───── Given entries ─────
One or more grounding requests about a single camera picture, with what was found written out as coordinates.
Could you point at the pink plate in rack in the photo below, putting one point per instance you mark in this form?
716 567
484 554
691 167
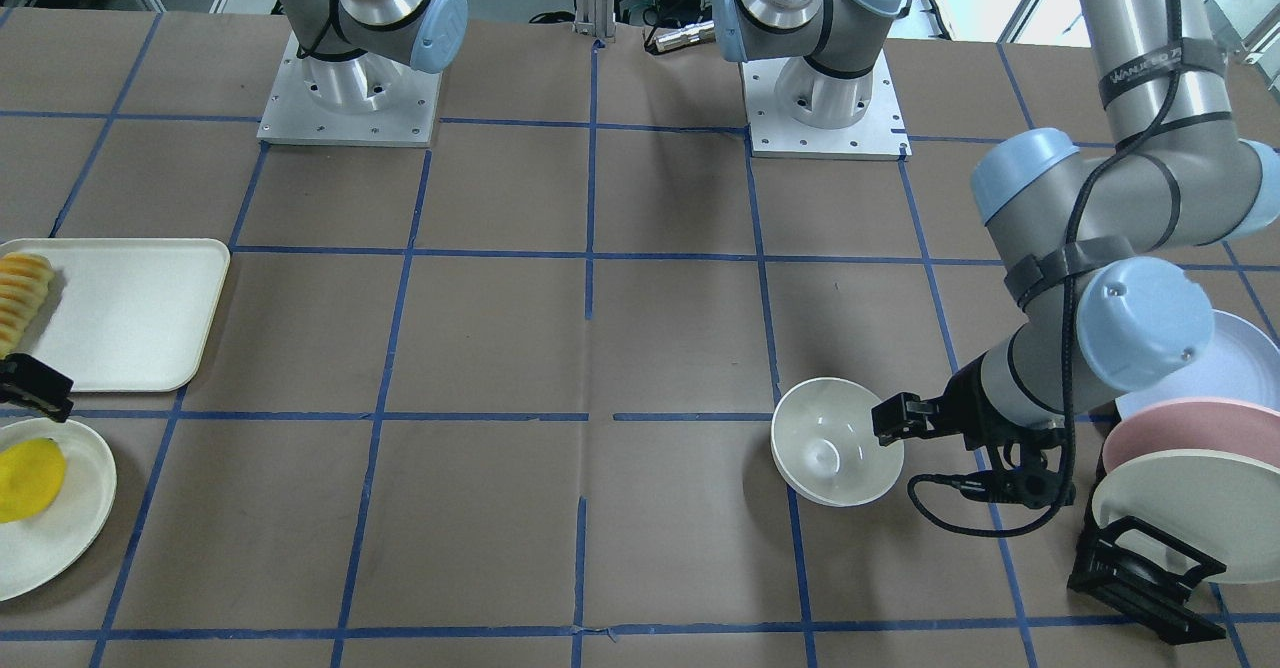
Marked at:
─────
== What is expected ==
Copy all of the entries verbatim, leaving out any pictures they contain.

== Answer section ==
One or more grounding requests about a single camera picture, with what was found written out as coordinates.
Could you point at the pink plate in rack in the photo below, putting one point per instance you mark in this form?
716 567
484 554
691 167
Marked at:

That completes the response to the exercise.